Additionally, in multigraphs, we can also use the following method:
Stream<Weight<U, Integer>> getNeighbourhoodTypesLists(U u, EdgeOrientation orient)
- Arguments
u
: the node to study.orient
: the orientation for selecting the neighbors (only useful in directed networks).IN
: for retrieving the incoming neighbors.OUT
: for retrieving the outgoing neighbors.UND
: for retrieving either incoming or outgoing neighbors.MUTUAL
: for retrieving the neighbors who are both incoming and outgoing.
- Returns
an stream containing (user, list of types) pairs.
Adjacency matrix
In addition to the graph object, we can represent the network using the adjacency matrix of the network. This matrix has in the \((u,v)\) coordinate, the weight of the edge between nodes \(u\) and \(v\).

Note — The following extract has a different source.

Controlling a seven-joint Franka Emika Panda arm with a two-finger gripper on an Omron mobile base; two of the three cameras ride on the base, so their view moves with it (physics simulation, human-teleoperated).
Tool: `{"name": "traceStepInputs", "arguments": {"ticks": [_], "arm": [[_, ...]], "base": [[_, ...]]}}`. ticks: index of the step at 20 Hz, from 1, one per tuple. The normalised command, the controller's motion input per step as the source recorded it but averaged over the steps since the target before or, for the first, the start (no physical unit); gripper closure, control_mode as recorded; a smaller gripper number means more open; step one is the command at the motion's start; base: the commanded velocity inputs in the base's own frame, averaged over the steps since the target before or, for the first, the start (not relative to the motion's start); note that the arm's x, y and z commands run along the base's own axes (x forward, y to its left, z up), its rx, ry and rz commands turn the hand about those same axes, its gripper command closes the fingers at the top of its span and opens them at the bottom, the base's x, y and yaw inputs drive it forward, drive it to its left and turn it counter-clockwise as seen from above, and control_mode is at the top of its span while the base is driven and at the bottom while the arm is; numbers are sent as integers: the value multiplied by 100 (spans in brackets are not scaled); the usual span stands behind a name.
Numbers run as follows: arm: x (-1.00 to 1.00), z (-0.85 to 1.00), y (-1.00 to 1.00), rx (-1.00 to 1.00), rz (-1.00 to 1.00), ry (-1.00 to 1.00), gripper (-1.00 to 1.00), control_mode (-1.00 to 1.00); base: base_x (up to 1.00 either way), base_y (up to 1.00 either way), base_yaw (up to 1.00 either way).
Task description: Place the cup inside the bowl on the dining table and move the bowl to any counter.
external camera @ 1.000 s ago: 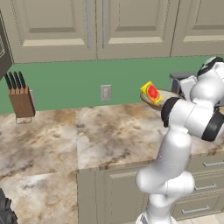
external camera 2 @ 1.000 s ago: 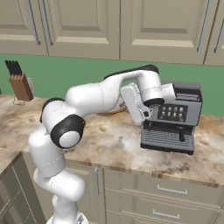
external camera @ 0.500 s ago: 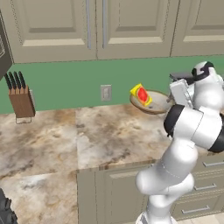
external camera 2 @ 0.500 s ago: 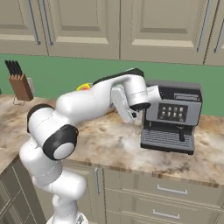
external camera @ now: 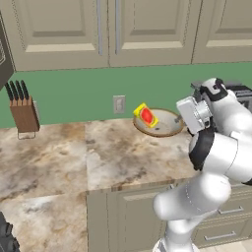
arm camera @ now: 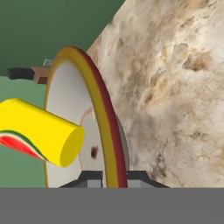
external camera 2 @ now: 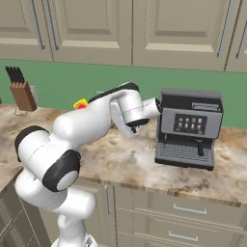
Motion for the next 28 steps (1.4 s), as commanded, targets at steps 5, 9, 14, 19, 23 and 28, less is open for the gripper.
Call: {"name": "traceStepInputs", "arguments": {"ticks": [5,9,14,19,23,28], "arm": [[17,-22,27,-5,0,0,100,-100],[33,-27,19,-6,0,0,100,-100],[30,-23,18,-5,0,4,100,-100],[16,-27,15,-3,0,13,100,-100],[7,-21,11,-2,0,15,100,-100],[5,-16,8,-1,0,7,100,-100]], "base": [[0,0,0],[0,0,0],[0,0,0],[0,0,0],[0,0,0],[0,0,0]]}}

We can obtain this matrix using the following method:
double[][] getAdjacencyMatrix(EdgeOrientation orient)
- Arguments
orient
: the orientation for selecting the matrix (only useful in directed networks).IN
: the \((u,v)\) coordinate contains the weight of the \((v,u)\) weight.OUT
: the \((u,v)\) coordinate contains the weight of the \((u,v)\) weight (natural adjacency matrix)UND
: the \((u,v)\) coordinate contains the \(w(u,v) + w(v,u)\).MUTUAL
: the \((u,v)\) coordinate contains the \(w(u,v) + w(v,u)\) value if both edges exist, 0 otherwise.
- Returns
an array containing the matrix.
We should note that the nodes in the network can be represented by any type of identifier (int, long, string, etc.). So, in order to map these identifiers to the indexes in the matrix, we can use the following method:
Index<U> getAdjacencyMatrixMap()
- Returns
an index, mapping user identifiers to indexes in the (0, numNodes-1) rank.